For many years, the tunnel was regarded as an obstacle to electrification with insufficient clearance for the overhead wires. In 1985, however, the tunnel was temporarily closed and the track bed lowered to accommodate the overhead electric lines. The tunnel was closed again in 2004 to allow for work to lower the track, in order to enable larger containers to pass through on goods trains to and from the Port of Felixstowe.

==Ipswich Railway Chord==
Known officially the Bacon Factory Curve, this is a short 1,415 m section of track constructed to link the East Suffolk Line and the Great Eastern Main Line, just north of Ipswich Goods Yard.
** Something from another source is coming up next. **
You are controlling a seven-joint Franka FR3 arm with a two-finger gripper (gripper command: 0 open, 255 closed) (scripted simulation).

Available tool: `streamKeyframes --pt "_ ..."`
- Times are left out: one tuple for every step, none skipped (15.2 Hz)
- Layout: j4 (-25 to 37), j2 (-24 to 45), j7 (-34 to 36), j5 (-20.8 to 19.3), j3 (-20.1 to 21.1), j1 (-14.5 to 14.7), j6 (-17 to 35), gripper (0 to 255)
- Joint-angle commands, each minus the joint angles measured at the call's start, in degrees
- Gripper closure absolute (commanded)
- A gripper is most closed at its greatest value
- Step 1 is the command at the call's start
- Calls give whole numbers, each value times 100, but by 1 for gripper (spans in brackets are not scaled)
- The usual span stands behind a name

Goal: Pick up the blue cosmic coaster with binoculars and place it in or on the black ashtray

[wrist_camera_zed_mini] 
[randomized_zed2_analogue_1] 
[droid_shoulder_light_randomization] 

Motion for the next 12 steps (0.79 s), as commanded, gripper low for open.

This chord, which was opened to traffic in March 2014, allows freight trains from the Port of Felixstowe to access the West Coast Main Line, using the Ipswich to Ely Line and a cross-country route via Nuneaton, rather than via the GEML and the North London Line.

The chord was built on the site of a bacon factory, hence its original name. Preliminary work for the chord started in August 2012 and the Secretary of State for Transport granted full development consent on 5 September 2012, which came into effect on 26 September 2012. Two new junctions were created by the scheme: Boss Hall Junction, at the eastern end of the chord with the East Suffolk Line, and Europa Junction with the GEML, located close to the site of the Sproughton sugar beet sidings. The chord opened to regular traffic on 31 March 2014, although the first revenue-earning train, headed by Class 66 locomotive on a Felixstowe–Doncaster container train, ran on 24 March. The first passenger train to use the chord was on 11 November 2017, when the Flying Scotsman turned around its Norwich to Ipswich Cathedrals Express railtour.